Jerome "Righteous" Roberts was arrested in the summer of 2013 on multiple heroin dealing charges.
TRENTON -- A state appeals court has upheld the case of a Trenton man who pleaded guilty to dealing heroin in a school zone in the city three years ago.
Jerome "Righteous" Roberts was arrested in the summer of 2013 on three heroin dealing charges when a Mercer County Prosecutor's Office drug task force searched his Division Street home with a warrant.
Officers found $28,500 worth of heroin. The appeals decision says detectives watched him make a sale to a confidential informant.
Roberts accepted a plea deal in early 2015 on the school zone charge for a seven-year prison term, with three and a half years without parole.
On appeal, Roberts argued that the affidavit that led to the search warrant lacked information to create probable cause that drugs would be found in his home.
And he argued was that prosecutors failed to properly notify him that his sentence would be an extended one, due to his prior criminal convictions, and his sentence term should now be reduced.

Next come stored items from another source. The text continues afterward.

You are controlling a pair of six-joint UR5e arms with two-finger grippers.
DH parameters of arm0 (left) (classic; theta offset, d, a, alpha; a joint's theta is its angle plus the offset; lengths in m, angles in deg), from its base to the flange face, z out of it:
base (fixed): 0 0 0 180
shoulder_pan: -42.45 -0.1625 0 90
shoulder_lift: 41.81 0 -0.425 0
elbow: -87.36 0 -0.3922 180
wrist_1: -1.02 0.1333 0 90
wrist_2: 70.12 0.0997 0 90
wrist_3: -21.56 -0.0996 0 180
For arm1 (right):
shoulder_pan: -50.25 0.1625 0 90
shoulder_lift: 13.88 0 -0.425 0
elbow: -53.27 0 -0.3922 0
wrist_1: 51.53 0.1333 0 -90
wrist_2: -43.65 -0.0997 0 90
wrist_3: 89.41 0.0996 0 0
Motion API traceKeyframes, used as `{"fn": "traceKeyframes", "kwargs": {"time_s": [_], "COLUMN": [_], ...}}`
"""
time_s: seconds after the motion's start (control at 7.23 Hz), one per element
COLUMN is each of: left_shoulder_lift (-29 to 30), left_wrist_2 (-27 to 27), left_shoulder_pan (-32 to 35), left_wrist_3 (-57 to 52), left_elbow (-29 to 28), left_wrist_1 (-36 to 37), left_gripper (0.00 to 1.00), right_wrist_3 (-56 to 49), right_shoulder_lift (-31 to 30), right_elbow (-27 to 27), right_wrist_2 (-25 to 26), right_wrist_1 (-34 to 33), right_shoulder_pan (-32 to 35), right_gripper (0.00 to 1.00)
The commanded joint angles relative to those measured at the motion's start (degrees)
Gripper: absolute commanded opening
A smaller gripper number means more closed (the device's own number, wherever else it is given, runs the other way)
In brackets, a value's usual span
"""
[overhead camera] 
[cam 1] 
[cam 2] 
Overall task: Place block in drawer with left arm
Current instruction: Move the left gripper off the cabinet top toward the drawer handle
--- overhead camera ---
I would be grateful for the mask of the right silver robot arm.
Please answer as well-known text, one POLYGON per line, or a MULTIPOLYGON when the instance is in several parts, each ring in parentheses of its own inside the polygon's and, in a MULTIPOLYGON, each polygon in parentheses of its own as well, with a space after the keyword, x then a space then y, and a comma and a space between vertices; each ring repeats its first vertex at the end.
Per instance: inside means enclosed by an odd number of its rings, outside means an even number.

The appeals panel was not swayed on either argument, writing Thursday that Roberts was well aware of what he was agreeing to when he took the plea.
Roberts, once labeled a Bloods gang leader in Trenton, has criminal convictions from two, high-profile cases in Mercer County.
In 2007, Roberts pleaded guilty to aggravated manslaughter and was sentenced to 10 years in prison for his role in the 2001 murder of rival drug dealer Robert Priester.
He admitted to conspiring to hire two Monmouth County men to shoot Priester, who was sitting in a parked car in Ewing.
While free on bail on murder charges, Roberts was arrested in the summer of 2005 in ''Operation Capital City," a state racketeering investigation of drug dealing in the Trenton area by street gangs. That case netted him a four-year prison term.
Roberts, now 45, is currently in a state prison halfway house in Camden and is eligible for parole in January 2017.